I got my first tattoo when I was nineteen: a small roman numeral IV on my left wrist. My dad took me to the shop, and it took about twenty whole minutes to complete. I’m not going to sit here and act like it was not an extremely epic moment in my life, because that would be false. Since that precious moment five years ago, I have accumulated around eight more pieces of ink, including a sleeve that takes up three-fourths of my arm.
Internally, nothing major has transpired in the course of those five years. Externally, it’s the opposite.
For whatever reason, no matter what revolutionary changes are taking place, no matter what city or country or time period we’re in, people will always find a way to make other peoples’ bodies their business.
Apparently, my personal choices directly affect those around me, especially the elderly. This old ass guy came up to me AT MY PLACE OF WORK and told me that if I was his daughter he would kill me, and then forever be disappointed by the fact that I ruined my body. Another gentleman felt the need to actually invade my space and take hold of my arm while explaining how hideous I was for having tattoos.
Is it anyone’s business that I am quite healthy, college educated, fiscally responsible, employed, and an overall kind person? No. But what the fuck planet are you from if you think that touching my body while insulting it is somehow less of problem than the permanent additions I chose to make to it?!
Being a human being with visible tattoos, I guess it is totally appropriate for people to ask me personal questions, constantly.
Did that hurt? Why did you get that? Does this symbolize something? Are you going to get more? Do you like, only date guys with tattoos? Do your parents hate you? What do you wear to work? Should I get a tattoo? What should I get?

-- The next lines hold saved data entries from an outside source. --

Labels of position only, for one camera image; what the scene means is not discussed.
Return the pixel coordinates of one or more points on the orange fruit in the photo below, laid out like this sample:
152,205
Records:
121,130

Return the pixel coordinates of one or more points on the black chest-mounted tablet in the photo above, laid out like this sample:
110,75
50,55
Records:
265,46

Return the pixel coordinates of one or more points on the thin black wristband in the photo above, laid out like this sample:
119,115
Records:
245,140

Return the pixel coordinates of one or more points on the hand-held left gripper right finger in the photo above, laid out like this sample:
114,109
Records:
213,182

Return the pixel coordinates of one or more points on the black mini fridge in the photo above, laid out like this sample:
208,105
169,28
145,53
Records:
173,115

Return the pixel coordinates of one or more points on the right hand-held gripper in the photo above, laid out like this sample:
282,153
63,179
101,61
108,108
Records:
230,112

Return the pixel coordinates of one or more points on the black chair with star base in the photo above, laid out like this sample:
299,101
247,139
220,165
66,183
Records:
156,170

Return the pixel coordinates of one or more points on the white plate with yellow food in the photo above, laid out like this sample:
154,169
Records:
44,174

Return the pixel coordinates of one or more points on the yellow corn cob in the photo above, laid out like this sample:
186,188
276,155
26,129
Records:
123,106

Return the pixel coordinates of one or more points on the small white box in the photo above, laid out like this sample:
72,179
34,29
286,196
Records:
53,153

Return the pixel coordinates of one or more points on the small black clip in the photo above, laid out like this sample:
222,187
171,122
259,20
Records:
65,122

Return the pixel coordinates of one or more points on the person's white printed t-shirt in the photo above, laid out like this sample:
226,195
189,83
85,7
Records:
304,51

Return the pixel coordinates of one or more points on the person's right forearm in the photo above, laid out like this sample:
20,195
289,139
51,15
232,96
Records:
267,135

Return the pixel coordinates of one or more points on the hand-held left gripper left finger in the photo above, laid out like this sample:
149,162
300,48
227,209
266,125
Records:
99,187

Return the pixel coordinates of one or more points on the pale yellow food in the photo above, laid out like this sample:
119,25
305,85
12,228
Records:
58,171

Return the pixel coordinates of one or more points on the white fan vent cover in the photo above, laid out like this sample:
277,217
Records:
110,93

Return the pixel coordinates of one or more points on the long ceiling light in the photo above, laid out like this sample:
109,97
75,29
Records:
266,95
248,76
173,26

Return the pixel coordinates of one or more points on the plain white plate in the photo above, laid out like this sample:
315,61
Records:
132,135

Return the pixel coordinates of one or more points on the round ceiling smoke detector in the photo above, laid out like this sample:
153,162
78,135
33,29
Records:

Since I’m obviously on one right now, I’ll answer these. Yes, a needle was going in and out of my body for over an hour, it was painful. I got this tattoo because I wanted to. No, it doesn’t symbolize one single thing. I don’t give a shit if a guy has tattoos or not, and the guy I would choose to date wouldn’t give a shit that I do, either. My parents love and support me in every way. I wear clothes to work. And hello, I AM NOT THE FUCKING AMBASSADOR OF TATTOO TOWN. I don’t know anything about you or your dumb life, why on earth would you ask me such a question. What kind of person asks another person what they should get on their body that would last forever? The only one who can make that choice is you.
People also feel the need to point out other tattooed people to me. You know, because I’m Hellen Keller. “Look, that girl has tattoos too!” Oh I know, I already saw her at the annual meeting. What the fuck?
Aside from people touching, judging, and just straight up asking stupid questions, they also seem to think that I am just filled with regret. What am I going to do when I’m older…what about my wedding…waaahhh wah. I’m not going to waste my precious time explaining what it feels like to have a moment in time translated to a permanent piece of art on your body, but to, again, assume that my personal , planned choices are more likely to negatively impact my life than yours are, then you have your own set of problems. And obviously, we are going to look equally as shitty when we are old.
If I do so choose to get married, I will be looking fabulous as fuck, tattoos and all. If you would prefer to only measure the standards of female beauty by what Victoria’s Secret shows you, then I anticipate a rough road ahead for you. Women with tattoos are just as beautiful, just as smart, and just as approachable as the “girl next door” is supposed to be, and they deserve a hell of a lot better than a trashy stigma and public groping.
That’s my bitch fest for the week. And stop calling them tats.